__EXERCISE DIRECTIONS__
Exactly how many lines in the data below contain the string "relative"? Give that number and nothing else.

__RECORDS FOR THIS EXERCISE__
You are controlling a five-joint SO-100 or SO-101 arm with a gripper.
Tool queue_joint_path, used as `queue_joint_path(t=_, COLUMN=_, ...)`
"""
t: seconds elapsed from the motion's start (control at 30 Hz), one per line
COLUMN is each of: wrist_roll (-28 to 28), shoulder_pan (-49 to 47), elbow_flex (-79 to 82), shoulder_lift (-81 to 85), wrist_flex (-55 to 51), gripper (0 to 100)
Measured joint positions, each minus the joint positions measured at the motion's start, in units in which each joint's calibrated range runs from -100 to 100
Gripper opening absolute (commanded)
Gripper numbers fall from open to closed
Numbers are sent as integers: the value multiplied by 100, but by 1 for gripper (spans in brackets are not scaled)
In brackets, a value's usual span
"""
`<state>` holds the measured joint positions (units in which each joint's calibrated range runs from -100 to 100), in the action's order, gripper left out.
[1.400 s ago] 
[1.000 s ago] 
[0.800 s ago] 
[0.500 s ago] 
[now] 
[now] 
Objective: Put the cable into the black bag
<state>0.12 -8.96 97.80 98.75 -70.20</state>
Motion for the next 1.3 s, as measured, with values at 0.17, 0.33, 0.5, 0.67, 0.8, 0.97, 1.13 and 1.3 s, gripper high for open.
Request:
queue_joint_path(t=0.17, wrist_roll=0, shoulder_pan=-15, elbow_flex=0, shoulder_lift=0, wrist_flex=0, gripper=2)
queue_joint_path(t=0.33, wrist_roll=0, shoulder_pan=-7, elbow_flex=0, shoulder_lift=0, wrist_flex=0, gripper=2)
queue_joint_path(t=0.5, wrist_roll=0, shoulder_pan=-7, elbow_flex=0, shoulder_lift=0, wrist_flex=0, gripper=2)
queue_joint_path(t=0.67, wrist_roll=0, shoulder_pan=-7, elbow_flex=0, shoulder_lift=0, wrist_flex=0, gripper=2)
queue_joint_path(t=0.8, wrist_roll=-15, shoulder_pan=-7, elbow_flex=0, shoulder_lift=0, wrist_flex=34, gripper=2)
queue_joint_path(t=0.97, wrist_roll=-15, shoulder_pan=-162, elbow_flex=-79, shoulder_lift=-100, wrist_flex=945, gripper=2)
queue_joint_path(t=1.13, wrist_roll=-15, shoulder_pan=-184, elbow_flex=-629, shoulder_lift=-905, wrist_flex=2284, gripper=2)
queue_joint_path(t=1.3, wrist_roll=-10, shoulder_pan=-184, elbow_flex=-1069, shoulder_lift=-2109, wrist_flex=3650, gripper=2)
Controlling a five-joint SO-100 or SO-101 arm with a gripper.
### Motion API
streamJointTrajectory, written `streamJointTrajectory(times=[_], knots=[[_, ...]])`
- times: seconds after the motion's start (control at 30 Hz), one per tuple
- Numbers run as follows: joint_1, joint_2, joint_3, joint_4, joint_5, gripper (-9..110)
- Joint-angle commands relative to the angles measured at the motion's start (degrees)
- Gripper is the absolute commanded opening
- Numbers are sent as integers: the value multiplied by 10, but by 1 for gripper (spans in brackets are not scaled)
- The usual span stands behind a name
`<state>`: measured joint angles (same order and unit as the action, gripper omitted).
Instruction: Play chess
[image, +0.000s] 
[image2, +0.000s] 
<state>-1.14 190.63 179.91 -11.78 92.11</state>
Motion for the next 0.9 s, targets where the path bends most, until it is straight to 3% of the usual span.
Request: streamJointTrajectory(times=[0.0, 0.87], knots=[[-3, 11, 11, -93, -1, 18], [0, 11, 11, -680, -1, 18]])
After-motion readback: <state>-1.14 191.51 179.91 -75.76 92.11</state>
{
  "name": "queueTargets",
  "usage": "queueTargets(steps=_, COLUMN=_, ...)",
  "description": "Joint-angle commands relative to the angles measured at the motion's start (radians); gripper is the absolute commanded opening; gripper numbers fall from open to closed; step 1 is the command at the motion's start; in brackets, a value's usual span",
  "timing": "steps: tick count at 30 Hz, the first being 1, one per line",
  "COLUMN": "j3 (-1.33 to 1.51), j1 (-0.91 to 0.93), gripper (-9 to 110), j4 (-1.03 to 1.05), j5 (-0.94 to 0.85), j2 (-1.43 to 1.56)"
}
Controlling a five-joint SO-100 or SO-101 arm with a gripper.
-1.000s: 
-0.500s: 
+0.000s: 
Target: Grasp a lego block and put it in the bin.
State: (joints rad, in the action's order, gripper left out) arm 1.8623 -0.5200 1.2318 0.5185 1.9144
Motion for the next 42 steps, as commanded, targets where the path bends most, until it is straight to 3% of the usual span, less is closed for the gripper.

__RESPONSE BOX__
2